To respond to alk: no, the program is printing wrongly. See this example:
$ echo Ω | od -tx1c
0000000 ce a9 0a
316 251 \n
0000003
$ ./alpha Ω | od -tx1c
0000000 4f 0d 0a
O \r \n
0000003
回答1:
The easiest way to do this is with wmain
:
#include <fcntl.h>
#include <stdio.h>
int wmain (int argc, wchar_t** argv) {
_setmode(_fileno(stdout), _O_WTEXT);
wprintf(L"%s\n", argv[1]);
return 0;
}
It can also be done with GetCommandLineW
; here is a simple version of the code
found at the HandBrake repo:
#include <stdio.h>
#include <windows.h>
int get_argv_utf8(int* argc_ptr, char*** argv_ptr) {
int argc;
char** argv;
wchar_t** argv_utf16 = CommandLineToArgvW(GetCommandLineW(), &argc);
int i;
int offset = (argc + 1) * sizeof(char*);
int size = offset;
for (i = 0; i < argc; i++)
size += WideCharToMultiByte(CP_UTF8, 0, argv_utf16[i], -1, 0, 0, 0, 0);
argv = malloc(size);
for (i = 0; i < argc; i++) {
argv[i] = (char*) argv + offset;
offset += WideCharToMultiByte(CP_UTF8, 0, argv_utf16[i], -1,
argv[i], size-offset, 0, 0);
}
*argc_ptr = argc;
*argv_ptr = argv;
return 0;
}
int main(int argc, char** argv) {
get_argv_utf8(&argc, &argv);
printf("%s\n", argv[1]);
return 0;
}
回答2:
Since you're using MinGW (actually MinGW-w64, but that shouldn't matter in this case), you have access to the Windows API, so the following should work for you. It could probably be cleaner and actually tested properly, but it should provide a good idea at the least:
#define _WIN32_WINNT 0x0600
#include <errno.h>
#include <stdio.h>
#include <stdlib.h>
#include <string.h>
#include <wchar.h>
#include <windows.h>
int main (void)
{
int argc;
int i;
LPWSTR *argv;
argv = CommandLineToArgvW(GetCommandLineW(), &argc);
if (argv == NULL)
{
FormatMessageA(
(
FORMAT_MESSAGE_ALLOCATE_BUFFER |
FORMAT_MESSAGE_FROM_SYSTEM |
FORMAT_MESSAGE_IGNORE_INSERTS),
NULL,
GetLastError(),
0,
(LPWSTR)&error, 0,
NULL);
fprintf(stderr, error);
fprintf(stderr, "\n");
LocalFree(error);
return EXIT_FAILURE;
}
for (i = 0; i < argc; ++i)
wprintf(L"argv[%d]: %ls\n", i, argv[i]);
// You must free argv using LocalFree!
LocalFree(argv);
return 0;
}
Bear in mind this one issue with it: Windows will not compose your strings for you. I use my own Windows keyboard layout that uses combining characters (I'm weird), so when I type
example -o àlf
in my Windows Command Prompt, I get the following output:
argv[0]: example
argv[1]: -o
argv[2]: a\u0300lf
The a\u0300
is U+0061 (LATIN SMALL LETTER A)
followed by a representation of the Unicode code point U+0300 (COMBINING GRAVE ACCENT)
. If I instead use
example -o àlf
which uses the precomposed character U+00E0 (LATIN SMALL LETTER A WITH GRAVE)

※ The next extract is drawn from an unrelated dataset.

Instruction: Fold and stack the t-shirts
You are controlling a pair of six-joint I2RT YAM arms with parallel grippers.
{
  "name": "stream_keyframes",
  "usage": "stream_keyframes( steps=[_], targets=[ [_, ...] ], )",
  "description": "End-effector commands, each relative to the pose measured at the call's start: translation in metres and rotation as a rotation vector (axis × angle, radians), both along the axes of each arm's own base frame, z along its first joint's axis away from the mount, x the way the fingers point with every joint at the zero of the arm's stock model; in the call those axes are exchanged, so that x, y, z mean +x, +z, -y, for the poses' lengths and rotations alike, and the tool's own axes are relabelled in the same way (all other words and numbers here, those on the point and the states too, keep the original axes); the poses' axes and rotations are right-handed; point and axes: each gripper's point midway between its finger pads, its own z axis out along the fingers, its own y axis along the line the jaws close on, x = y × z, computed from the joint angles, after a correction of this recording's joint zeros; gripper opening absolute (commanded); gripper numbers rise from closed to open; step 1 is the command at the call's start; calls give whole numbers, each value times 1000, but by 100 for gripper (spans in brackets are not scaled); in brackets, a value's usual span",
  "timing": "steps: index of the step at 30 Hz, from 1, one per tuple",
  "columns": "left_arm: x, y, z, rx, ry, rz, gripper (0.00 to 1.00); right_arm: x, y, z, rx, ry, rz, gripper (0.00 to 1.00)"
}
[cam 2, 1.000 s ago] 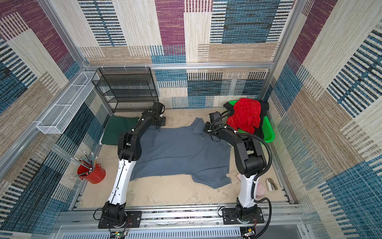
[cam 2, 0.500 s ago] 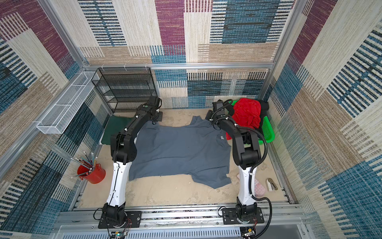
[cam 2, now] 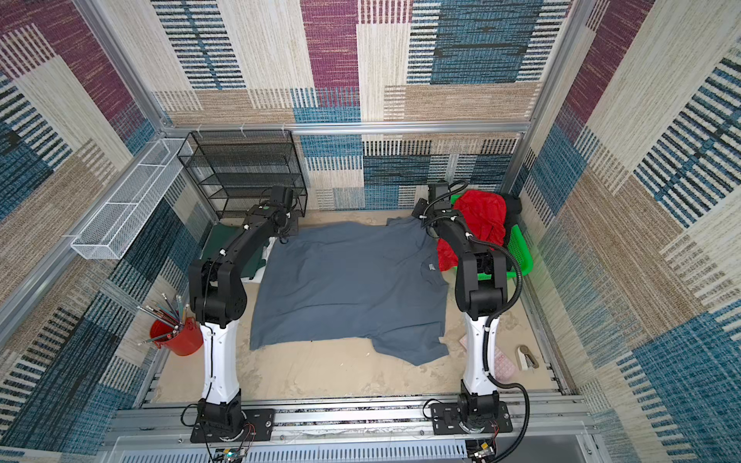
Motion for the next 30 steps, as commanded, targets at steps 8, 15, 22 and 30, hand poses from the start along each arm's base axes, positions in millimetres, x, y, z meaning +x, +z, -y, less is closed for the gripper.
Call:
stream_keyframes(
  steps=[8,15,22,30],
  targets=[
    [10,13,-10,-32,42,61,0,10,26,0,43,40,61,0],
    [4,15,-9,-46,43,48,0,12,30,-6,42,79,55,0],
    [-17,2,-13,-77,84,52,0,-11,28,1,35,73,61,0],
    [-46,-14,-8,-191,128,51,0,-42,24,3,59,80,70,0]
  ],
)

, the output would have differed:
argv[0]: example
argv[1]: -o
argv[2]: \u00E0lf
where \u00E0
is a representation of the precomposed character à
represented by Unicode code point U+00E0. However, while I may be an odd person for doing this, Vietnamese code page 1258 actually includes combining characters. This shouldn't affect filename handling ordinarily, but there may be some difficulty encountered.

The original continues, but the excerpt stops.